Find Intervals of Increase and Decrease for y = -√11x² - 6

To solve the problem of identifying where the function $y = -\sqrt{11}x^2 - 6$ increases and decreases, we follow these steps:

• Step 1: Analyze the quadratic function in the form $ax^2 + bx + c$.
• Step 2: Identify the values $a = -\sqrt{11}$ and $b = 0$.
• Step 3: Use the vertex formula $x = -\frac{b}{2a}$ to determine the x-coordinate of the vertex.
• Step 4: Determine the intervals by considering the direction in which the parabola opens.

Let's work through each step:

Step 1: The given function is $y = -\sqrt{11}x^2 - 6$, a standard quadratic with $a = -\sqrt{11}$, $b = 0$, and $c = -6$.

Step 2: Observe that $a = -\sqrt{11}$, which is negative.
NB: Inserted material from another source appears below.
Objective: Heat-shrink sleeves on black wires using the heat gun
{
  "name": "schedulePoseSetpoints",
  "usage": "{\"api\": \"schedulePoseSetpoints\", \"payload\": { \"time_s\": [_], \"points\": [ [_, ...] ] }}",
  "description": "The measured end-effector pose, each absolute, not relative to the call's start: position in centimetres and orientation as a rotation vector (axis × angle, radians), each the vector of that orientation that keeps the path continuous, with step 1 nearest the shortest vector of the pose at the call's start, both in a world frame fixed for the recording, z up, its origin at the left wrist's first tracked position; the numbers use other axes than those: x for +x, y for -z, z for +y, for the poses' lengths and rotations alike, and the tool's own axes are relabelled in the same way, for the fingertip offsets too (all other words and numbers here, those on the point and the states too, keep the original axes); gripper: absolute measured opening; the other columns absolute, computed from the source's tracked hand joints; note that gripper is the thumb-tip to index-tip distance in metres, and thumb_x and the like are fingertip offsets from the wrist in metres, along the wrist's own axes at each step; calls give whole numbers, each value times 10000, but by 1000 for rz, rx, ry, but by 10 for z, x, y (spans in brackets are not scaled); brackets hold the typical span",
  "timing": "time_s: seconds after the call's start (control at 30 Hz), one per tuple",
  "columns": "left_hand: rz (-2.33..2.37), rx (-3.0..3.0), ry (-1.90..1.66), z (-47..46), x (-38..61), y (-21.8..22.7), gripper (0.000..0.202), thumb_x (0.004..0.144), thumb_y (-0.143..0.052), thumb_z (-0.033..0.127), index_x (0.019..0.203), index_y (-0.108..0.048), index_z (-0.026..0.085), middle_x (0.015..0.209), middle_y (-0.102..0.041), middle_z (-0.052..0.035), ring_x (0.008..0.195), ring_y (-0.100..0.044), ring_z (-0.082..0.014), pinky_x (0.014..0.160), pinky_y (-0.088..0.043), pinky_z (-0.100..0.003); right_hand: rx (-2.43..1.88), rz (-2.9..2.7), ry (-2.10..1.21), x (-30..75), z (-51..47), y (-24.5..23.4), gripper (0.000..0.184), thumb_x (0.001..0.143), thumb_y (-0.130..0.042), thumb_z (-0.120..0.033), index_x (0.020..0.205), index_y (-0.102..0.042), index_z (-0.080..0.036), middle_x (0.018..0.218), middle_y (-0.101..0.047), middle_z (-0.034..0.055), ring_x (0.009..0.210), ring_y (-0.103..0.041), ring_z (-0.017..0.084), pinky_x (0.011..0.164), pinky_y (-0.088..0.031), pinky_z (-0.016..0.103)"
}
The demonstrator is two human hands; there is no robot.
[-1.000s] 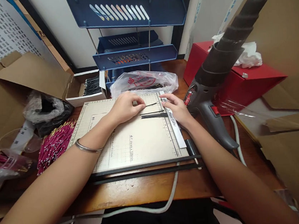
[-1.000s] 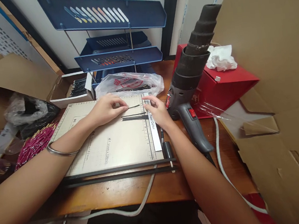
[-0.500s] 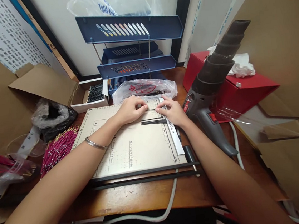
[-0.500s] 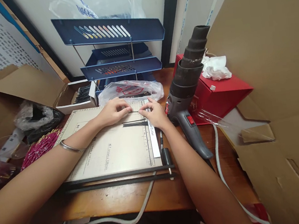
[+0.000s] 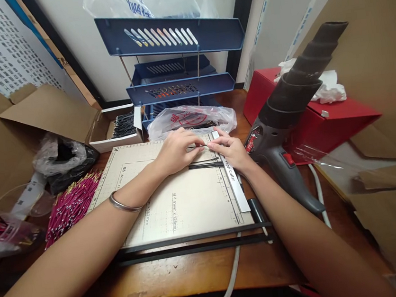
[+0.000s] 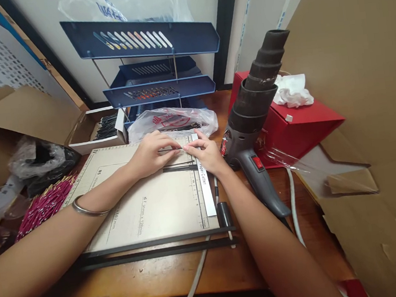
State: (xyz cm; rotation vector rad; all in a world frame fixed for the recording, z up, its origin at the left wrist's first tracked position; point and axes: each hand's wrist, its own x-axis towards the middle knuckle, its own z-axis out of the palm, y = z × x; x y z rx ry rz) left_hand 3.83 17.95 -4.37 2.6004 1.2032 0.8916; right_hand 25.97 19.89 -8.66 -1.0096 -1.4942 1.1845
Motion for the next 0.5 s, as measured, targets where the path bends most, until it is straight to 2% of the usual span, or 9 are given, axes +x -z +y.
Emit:
{"api": "schedulePoseSetpoints", "payload": {
  "time_s": [0.17, 0.3, 0.5],
  "points": [
    [1327, 2616, -860, 173, 46, 44, 151, 1024, -697, 287, 1023, -832, 220, 1032, -837, -81, 934, -644, -257, 896, -414, -412, -1004, -1518, -1171, 261, 198, 85, 507, 642, -934, -724, 792, -866, -245, 1648, -617, 138, 1699, -359, 377, 1394, -226, 502],
    [1327, 2605, -827, 174, 47, 47, 164, 1028, -716, 339, 988, -834, 232, 1005, -835, -72, 950, -649, -261, 906, -418, -410, -995, -1536, -1173, 262, 198, 85, 485, 655, -940, -709, 794, -862, -251, 1651, -615, 121, 1693, -371, 370, 1393, -229, 499],
    [1331, 2539, -903, 176, 46, 49, 151, 1023, -710, 298, 958, -830, 233, 991, -842, -59, 930, -675, -252, 922, -435, -421, -987, -1525, -1166, 261, 197, 86, 484, 635, -945, -705, 792, -860, -255, 1672, -595, 103, 1679, -396, 371, 1389, -242, 491]
  ]
}}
This negative sign means the parabola opens downwards.

Step 3: Calculate the vertex's x-coordinate: $x = -\frac{b}{2a} = -\frac{0}{2(-\sqrt{11})} = 0$.
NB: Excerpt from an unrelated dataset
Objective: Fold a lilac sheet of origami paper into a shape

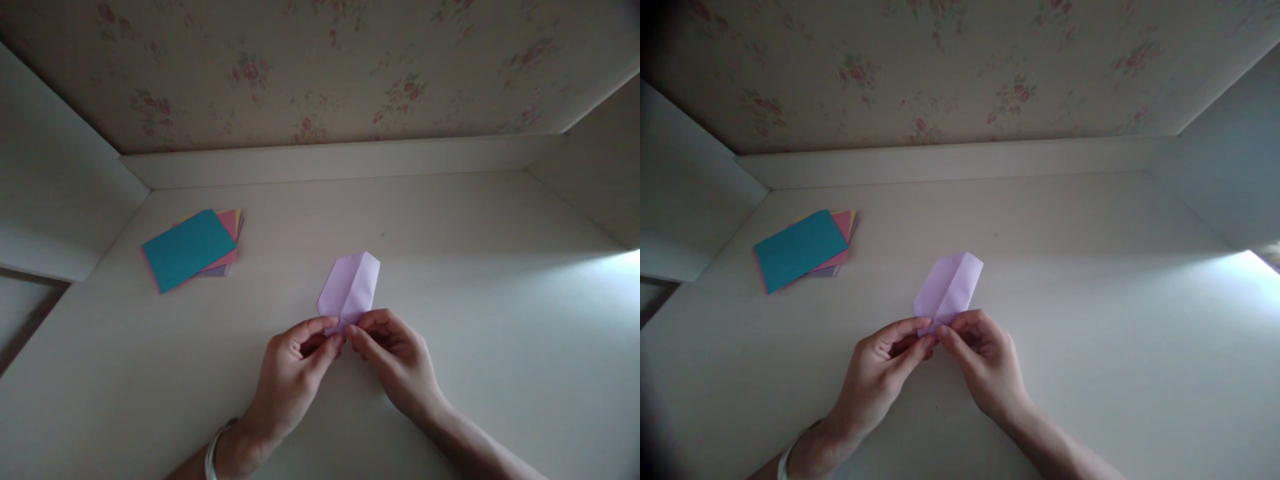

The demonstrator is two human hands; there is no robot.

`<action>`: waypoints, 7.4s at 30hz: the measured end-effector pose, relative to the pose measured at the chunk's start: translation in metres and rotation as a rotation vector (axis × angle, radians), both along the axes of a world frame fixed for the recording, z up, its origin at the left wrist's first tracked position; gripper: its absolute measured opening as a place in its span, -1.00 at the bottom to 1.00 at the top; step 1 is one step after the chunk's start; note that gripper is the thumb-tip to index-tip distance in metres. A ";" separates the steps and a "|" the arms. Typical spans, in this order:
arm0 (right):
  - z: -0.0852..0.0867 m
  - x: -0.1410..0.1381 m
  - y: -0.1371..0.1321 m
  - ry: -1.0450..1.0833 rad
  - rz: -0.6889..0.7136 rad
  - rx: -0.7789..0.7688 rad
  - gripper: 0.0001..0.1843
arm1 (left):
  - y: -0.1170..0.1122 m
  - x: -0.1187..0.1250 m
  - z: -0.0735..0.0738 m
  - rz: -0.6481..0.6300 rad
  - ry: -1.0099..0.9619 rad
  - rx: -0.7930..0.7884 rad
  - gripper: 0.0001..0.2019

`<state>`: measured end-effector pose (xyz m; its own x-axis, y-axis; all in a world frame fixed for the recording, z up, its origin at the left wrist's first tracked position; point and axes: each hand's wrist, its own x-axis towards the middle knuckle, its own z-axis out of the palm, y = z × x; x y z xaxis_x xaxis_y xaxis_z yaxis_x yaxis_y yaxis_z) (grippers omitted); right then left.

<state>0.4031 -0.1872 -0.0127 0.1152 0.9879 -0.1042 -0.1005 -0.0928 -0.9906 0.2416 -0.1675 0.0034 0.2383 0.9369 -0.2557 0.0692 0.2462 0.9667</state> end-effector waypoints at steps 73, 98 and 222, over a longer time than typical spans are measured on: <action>-0.003 0.002 0.001 0.121 -0.018 -0.141 -0.49 | -0.001 0.001 -0.004 0.064 0.092 0.029 -0.82; -0.002 0.029 0.010 0.198 -0.204 -0.032 -0.67 | 0.020 -0.027 -0.004 0.224 -0.061 -0.115 -0.78; 0.001 0.025 0.004 0.039 -0.031 -0.149 -0.68 | 0.020 -0.016 -0.002 0.173 -0.140 -0.248 -0.77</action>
Step 4: Because the parabola opens downward and the vertex is $(0, -6)$, the function decreases on the interval $x > 0$ and increases on the interval $x < 0$.

Thus, we conclude that the function is:

Decreasing on: $x > 0$

Increasing on: $x < 0$

Therefore, the intervals of increase and decrease for the function are:

$\searrow:x>0\\\nearrow:x<0$